Proline oxidase, or proline dehydrogenase, functions as the initiator of the proline cycle. Proline metabolism is especially important in nutrient stress because proline is readily available from the breakdown of extracellular matrix (ECM), and the degradation of proline through the proline cycle initiated by proline oxidase (PRODH), a mitochondrial inner membrane enzyme, can generate ATP. This degradative pathway generates glutamate and alpha-ketoglutarate, products that can play an anaplerotic role for the TCA cycle. The proline cycle is also in a metabolic interlock with the pentose phosphate pathway providing another bioenergetic mechanism. The induction of stress either by glucose withdrawal or by treatment with rapamycin, stimulated degradation of proline and increased PRODH catalytic activity. Under these conditions PRODH was responsible, at least in part, for maintenance of ATP levels. Activation of AMP-activated protein kinase (AMPK), the cellular energy sensor, by 5-aminoimidazole-4-carboxamide ribonucleoside (AICAR), also markedly upregulated PRODH and increased PRODH-dependent ATP levels, further supporting its role during stress. Glucose deprivation increased intracellular proline levels, and expression of PRODH activated the pentose phosphate pathway. Therefore, the induction of the proline cycle under conditions of nutrient stress may be a mechanism by which cells switch to a catabolic mode for maintaining cellular energy levels.

==Clinical significance==
Mutations in the PRODH gene are associated with Proline Dehydrogenase deficiency. Many case studies have reported on this genetic disorder. In one such case study, 4 unrelated patients with HPI and a severe neurologic phenotype were shown to have the following common features: psychomotor delay from birth, often associated with hypotonia, severe language delay, autistic features, behavioral problems, and seizures.

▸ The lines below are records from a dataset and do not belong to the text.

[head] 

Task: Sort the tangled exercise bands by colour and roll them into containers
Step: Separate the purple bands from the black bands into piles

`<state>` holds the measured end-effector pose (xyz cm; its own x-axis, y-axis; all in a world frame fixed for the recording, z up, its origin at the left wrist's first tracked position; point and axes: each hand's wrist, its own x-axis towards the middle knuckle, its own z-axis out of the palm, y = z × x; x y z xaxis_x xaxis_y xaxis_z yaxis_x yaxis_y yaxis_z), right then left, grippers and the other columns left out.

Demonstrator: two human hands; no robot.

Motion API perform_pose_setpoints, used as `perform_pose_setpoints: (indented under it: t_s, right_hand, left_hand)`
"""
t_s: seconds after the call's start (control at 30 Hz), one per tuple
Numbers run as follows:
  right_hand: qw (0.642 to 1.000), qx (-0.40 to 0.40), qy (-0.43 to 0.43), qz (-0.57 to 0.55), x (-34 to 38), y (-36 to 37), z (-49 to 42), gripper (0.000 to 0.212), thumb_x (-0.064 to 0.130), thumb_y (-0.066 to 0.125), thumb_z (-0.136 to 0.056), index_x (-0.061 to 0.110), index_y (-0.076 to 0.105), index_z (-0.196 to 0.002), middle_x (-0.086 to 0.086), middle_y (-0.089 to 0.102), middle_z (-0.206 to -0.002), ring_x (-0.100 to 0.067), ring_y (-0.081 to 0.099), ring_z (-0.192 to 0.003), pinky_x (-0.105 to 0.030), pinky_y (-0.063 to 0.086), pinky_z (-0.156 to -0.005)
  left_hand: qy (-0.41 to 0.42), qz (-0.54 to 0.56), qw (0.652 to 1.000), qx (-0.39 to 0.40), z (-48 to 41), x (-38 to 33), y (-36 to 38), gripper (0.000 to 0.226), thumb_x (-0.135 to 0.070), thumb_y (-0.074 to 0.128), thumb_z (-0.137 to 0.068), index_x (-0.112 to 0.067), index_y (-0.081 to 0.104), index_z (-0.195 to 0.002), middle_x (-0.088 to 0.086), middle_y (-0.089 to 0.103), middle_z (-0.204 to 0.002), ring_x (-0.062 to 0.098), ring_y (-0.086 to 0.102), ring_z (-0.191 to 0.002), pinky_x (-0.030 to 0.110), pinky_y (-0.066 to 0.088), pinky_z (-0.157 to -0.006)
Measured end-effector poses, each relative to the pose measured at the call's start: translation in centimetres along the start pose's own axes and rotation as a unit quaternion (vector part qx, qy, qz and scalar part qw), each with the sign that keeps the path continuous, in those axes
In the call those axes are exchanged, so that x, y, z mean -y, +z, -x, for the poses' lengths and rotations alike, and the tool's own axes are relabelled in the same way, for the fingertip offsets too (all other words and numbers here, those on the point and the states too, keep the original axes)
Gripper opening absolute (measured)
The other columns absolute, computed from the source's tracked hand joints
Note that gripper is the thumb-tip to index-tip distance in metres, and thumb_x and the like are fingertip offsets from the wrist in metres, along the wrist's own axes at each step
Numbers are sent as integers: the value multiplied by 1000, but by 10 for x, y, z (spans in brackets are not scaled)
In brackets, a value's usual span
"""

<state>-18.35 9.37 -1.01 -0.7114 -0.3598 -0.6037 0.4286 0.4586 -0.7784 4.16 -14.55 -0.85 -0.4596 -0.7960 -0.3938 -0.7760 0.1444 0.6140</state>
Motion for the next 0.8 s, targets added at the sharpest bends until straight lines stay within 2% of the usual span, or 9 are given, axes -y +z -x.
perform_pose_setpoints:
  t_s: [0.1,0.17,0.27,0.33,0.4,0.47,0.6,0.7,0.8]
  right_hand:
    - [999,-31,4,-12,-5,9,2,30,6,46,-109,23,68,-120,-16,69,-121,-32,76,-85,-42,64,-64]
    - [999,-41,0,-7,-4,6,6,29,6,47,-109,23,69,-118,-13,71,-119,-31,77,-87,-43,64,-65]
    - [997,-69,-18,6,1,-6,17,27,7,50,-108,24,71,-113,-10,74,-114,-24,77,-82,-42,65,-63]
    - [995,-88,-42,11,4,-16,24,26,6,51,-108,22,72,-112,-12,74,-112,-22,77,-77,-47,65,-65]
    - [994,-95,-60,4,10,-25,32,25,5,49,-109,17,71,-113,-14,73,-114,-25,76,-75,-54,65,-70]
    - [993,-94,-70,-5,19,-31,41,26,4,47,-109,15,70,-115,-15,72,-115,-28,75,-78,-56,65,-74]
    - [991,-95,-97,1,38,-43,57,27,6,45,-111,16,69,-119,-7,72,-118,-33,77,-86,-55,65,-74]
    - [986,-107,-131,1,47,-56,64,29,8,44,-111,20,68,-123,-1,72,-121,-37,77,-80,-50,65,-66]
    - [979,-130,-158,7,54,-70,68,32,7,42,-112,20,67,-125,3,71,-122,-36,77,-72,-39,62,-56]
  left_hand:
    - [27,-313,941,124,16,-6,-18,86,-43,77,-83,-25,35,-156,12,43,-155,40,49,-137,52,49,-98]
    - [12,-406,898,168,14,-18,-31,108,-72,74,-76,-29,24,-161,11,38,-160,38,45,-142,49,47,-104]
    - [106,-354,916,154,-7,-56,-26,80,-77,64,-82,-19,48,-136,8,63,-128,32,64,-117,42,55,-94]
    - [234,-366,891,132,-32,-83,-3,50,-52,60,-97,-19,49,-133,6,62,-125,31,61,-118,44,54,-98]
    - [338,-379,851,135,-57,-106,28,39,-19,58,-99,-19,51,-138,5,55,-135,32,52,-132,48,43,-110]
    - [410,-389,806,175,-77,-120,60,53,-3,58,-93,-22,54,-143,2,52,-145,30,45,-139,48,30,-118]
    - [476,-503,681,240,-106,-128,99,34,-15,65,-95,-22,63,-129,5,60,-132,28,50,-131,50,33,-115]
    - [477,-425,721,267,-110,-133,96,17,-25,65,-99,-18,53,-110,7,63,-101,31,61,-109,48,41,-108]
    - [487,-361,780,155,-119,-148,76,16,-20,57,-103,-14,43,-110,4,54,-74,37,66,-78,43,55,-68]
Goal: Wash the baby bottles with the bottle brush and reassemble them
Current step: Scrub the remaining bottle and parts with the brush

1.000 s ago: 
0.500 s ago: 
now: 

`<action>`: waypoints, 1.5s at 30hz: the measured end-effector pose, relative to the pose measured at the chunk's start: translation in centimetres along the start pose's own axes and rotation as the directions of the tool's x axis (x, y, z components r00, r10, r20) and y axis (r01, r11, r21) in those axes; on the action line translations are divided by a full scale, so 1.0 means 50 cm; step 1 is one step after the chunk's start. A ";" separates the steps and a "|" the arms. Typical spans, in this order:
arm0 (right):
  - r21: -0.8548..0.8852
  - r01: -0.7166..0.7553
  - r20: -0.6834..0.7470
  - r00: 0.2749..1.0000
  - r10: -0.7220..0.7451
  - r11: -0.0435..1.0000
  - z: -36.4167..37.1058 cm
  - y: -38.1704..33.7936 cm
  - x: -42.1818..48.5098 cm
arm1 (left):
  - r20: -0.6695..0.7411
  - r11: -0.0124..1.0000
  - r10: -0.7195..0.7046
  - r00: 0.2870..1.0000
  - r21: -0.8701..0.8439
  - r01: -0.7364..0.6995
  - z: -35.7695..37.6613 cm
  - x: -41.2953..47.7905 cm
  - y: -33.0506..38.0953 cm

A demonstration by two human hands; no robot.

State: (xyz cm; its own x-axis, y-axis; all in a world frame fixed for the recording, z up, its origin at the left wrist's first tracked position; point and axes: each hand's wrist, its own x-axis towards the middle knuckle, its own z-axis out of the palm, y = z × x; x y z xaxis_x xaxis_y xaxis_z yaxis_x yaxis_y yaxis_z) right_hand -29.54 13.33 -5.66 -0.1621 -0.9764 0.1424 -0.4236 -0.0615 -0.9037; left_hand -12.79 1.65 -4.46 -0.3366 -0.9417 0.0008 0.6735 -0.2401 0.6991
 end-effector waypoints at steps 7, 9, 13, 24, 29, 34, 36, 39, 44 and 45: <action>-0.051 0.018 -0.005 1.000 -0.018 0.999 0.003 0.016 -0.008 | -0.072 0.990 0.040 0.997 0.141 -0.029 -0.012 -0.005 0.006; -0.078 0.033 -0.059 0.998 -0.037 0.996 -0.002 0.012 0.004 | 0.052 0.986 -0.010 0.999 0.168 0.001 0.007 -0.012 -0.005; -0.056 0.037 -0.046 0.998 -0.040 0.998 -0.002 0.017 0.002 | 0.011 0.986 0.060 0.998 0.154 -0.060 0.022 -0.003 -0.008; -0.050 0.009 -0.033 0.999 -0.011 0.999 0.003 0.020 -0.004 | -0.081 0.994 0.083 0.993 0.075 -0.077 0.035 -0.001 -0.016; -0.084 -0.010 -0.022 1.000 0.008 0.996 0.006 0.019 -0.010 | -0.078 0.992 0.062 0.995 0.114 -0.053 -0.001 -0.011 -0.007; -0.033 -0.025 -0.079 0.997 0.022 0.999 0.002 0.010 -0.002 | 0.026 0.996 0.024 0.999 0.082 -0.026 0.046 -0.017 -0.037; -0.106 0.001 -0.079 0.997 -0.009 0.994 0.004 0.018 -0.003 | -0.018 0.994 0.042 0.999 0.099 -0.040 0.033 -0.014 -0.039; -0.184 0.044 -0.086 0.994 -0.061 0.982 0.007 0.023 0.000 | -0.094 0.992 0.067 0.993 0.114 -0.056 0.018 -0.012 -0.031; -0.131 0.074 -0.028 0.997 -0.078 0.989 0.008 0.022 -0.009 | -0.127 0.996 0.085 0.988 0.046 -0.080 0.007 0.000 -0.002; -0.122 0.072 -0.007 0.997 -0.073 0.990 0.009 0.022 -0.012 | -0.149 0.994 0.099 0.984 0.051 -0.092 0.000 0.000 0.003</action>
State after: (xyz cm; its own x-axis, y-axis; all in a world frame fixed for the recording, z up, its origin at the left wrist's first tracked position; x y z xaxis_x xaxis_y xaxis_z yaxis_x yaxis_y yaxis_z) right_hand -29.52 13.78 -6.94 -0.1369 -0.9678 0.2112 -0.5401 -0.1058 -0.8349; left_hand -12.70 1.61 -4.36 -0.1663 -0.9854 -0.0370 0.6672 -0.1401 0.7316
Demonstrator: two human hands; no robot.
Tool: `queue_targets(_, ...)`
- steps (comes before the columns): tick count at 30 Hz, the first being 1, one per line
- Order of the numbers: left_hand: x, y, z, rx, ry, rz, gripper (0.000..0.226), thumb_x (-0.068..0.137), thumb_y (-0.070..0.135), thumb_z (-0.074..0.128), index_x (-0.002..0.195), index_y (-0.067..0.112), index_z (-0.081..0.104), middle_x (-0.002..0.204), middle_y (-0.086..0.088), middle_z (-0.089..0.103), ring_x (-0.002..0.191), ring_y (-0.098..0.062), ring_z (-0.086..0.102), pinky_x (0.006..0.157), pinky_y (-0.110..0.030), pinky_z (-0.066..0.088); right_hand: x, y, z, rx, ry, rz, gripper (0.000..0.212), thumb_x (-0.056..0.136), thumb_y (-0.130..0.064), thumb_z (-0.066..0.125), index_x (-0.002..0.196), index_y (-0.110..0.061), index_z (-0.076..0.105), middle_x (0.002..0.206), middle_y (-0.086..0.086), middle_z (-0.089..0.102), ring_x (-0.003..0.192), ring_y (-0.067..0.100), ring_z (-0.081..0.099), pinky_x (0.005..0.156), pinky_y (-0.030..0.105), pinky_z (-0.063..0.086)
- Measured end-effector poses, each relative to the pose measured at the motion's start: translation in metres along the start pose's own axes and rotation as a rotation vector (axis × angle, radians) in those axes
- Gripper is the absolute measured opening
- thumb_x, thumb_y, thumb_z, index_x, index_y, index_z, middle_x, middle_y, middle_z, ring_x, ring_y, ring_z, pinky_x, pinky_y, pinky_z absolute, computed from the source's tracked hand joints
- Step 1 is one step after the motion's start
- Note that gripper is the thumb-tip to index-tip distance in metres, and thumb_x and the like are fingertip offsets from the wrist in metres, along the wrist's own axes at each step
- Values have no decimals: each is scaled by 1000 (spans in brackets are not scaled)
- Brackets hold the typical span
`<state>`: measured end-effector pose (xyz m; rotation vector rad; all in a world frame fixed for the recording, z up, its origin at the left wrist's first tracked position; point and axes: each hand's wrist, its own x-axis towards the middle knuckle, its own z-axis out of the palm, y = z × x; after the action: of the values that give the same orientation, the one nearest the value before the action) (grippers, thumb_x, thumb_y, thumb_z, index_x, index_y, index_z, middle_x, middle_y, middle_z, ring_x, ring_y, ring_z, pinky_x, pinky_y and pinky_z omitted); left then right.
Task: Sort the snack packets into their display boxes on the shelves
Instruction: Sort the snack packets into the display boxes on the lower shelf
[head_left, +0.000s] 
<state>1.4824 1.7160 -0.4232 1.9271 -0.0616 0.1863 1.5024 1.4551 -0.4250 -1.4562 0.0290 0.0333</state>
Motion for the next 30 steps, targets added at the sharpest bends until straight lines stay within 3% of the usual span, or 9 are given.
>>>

One patient who was heterozygous for a 22q11 microdeletion also had dysmorphic features. Four previously reported patients with HPI and neurologic involvement had a similar phenotype. This case study showed that Hyperprolinemia, Type I (HPI) may not always be a benign condition, and that the severity of the clinical phenotype appears to correlate with the serum proline level. Still, in another case study, clinical features from 4 unrelated patients included early motor and cognitive developmental delay, speech delay, autistic features, hyperactivity, stereotypic behaviors, and seizures. All patients had increased plasma and urine proline levels. All patients had biallelic mutations in the PRODH gene, often with several variants on the same allele. Residual enzyme activity ranged from null in the most severely affected patient to 25 to 30% in those with a relatively milder phenotype.